Protracted immobility leads to or aggravates many conditions including
bedsores, dehydration, depression, infection, and incontinence.
Nurses most often make the determination that restraints are necessary
even though a physician’s order is required.
Choosing the appropriate restraint is a judgment call, and the nurse
should always utilize the least restrictive restraint available.

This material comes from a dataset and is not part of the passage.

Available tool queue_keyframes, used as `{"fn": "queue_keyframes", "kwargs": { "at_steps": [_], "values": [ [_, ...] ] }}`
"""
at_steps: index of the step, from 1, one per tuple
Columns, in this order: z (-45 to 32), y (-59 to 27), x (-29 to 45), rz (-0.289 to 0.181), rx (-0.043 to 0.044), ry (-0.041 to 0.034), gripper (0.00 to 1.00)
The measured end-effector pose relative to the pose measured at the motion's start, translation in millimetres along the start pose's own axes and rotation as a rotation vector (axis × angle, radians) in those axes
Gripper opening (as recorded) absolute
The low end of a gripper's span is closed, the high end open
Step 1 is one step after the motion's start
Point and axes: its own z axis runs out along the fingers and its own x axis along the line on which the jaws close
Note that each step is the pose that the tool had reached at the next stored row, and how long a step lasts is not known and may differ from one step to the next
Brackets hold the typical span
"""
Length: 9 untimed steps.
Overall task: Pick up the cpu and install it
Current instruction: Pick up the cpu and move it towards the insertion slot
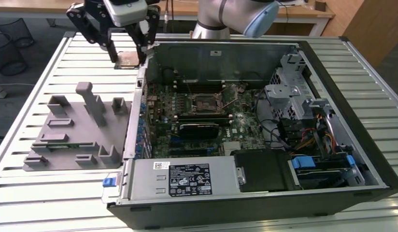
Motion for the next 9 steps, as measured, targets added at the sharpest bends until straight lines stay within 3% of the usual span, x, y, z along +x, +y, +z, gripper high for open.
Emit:
{"fn": "queue_keyframes", "kwargs": {
  "at_steps": [9],
  "values": [
    [0.2, 0.6, -13.5, 0.0, -0.0001, -0.0001, 0.54]
  ]
}}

But, just as there is liability for wrongful use of restraint, failure
to use restraints when they are medically necessary may also result in
liability if the decision is determined to deviate from the prevailing
standard of care.
The United States Food and Drug Administration (FDA) has published a
report warning against the overuse of restraints and recommending certain
guidelines for judicious use. First,
the nurse should select the appropriate device for the patient’s condition. Check the patient’s weight and height to be sure that the
device used is the right size. Next
check the positioning of the restraint, particularly in the front and back of
the body. Knots should be tied in
such a manner that they may be
easily accessed and released. Finally,
bed restraints should be secured to the bed springs or frame, not to the
mattress or side rails. If the bed
is adjustable, prevent constriction by securing the restraints to parts of the
bed that move with the patient. If
the restraints are secured to the parts of the frame that do not move, the
patient may be suffocated or otherwise injured when the bed position is
manipulated.
Documentation is always important, and especially so with patients who
may require restraints. The nurse
should memorialize every attempt to use alternative methods.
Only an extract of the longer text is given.